What is being asked:
Each of the lines below must be retyped character for character.

Input data:
↓

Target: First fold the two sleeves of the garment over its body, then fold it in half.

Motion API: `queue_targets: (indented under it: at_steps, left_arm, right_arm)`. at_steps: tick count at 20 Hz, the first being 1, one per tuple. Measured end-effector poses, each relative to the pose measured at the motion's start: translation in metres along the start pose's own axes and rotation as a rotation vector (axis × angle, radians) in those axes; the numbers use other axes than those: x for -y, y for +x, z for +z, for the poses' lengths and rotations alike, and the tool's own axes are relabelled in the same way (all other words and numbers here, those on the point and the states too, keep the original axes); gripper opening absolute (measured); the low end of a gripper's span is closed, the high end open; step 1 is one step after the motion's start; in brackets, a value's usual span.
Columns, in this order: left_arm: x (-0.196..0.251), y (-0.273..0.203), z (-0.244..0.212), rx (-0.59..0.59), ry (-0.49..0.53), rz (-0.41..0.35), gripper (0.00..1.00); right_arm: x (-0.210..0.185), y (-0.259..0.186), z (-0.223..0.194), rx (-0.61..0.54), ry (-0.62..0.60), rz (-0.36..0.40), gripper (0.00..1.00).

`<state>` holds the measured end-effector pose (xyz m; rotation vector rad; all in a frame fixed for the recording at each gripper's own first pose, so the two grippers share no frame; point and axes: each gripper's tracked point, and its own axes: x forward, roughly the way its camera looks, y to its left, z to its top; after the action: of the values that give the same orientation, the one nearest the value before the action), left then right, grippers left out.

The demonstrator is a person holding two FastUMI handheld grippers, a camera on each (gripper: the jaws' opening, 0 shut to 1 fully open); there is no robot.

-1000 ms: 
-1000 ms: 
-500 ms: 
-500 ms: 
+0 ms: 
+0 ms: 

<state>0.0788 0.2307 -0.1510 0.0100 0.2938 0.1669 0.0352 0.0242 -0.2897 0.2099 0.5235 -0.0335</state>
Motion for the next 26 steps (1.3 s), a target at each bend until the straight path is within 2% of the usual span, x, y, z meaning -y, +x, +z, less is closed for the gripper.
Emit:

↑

Expected output:
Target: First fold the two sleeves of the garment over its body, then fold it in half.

Motion API: `queue_targets: (indented under it: at_steps, left_arm, right_arm)`. at_steps: tick count at 20 Hz, the first being 1, one per tuple. Measured end-effector poses, each relative to the pose measured at the motion's start: translation in metres along the start pose's own axes and rotation as a rotation vector (axis × angle, radians) in those axes; the numbers use other axes than those: x for -y, y for +x, z for +z, for the poses' lengths and rotations alike, and the tool's own axes are relabelled in the same way (all other words and numbers here, those on the point and the states too, keep the original axes); gripper opening absolute (measured); the low end of a gripper's span is closed, the high end open; step 1 is one step after the motion's start; in brackets, a value's usual span.
Columns, in this order: left_arm: x (-0.196..0.251), y (-0.273..0.203), z (-0.244..0.212), rx (-0.59..0.59), ry (-0.49..0.53), rz (-0.41..0.35), gripper (0.00..1.00); right_arm: x (-0.210..0.185), y (-0.259..0.186), z (-0.223..0.194), rx (-0.61..0.54), ry (-0.62..0.60), rz (-0.36..0.40), gripper (0.00..1.00).

`<state>` holds the measured end-effector pose (xyz m; rotation vector rad; all in a frame fixed for the recording at each gripper's own first pose, so the two grippers share no frame; point and axes: each gripper's tracked point, and its own axes: x forward, roughly the way its camera looks, y to its left, z to its top; after the action: of the values that give the same orientation, the one nearest the value before the action), left then right, grippers left out.

The demonstrator is a person holding two FastUMI handheld grippers, a camera on each (gripper: the jaws' opening, 0 shut to 1 fully open); there is no robot.

-1000 ms: 
-1000 ms: 
-500 ms: 
-500 ms: 
+0 ms: 
+0 ms: 

<state>0.0788 0.2307 -0.1510 0.0100 0.2938 0.1669 0.0352 0.0242 -0.2897 0.2099 0.5235 -0.0335</state>
Motion for the next 26 steps (1.3 s), a target at each bend until the straight path is within 2% of the usual span, x, y, z meaning -y, +x, +z, less is closed for the gripper.
Emit:

Nothing else is required to complete this exercise.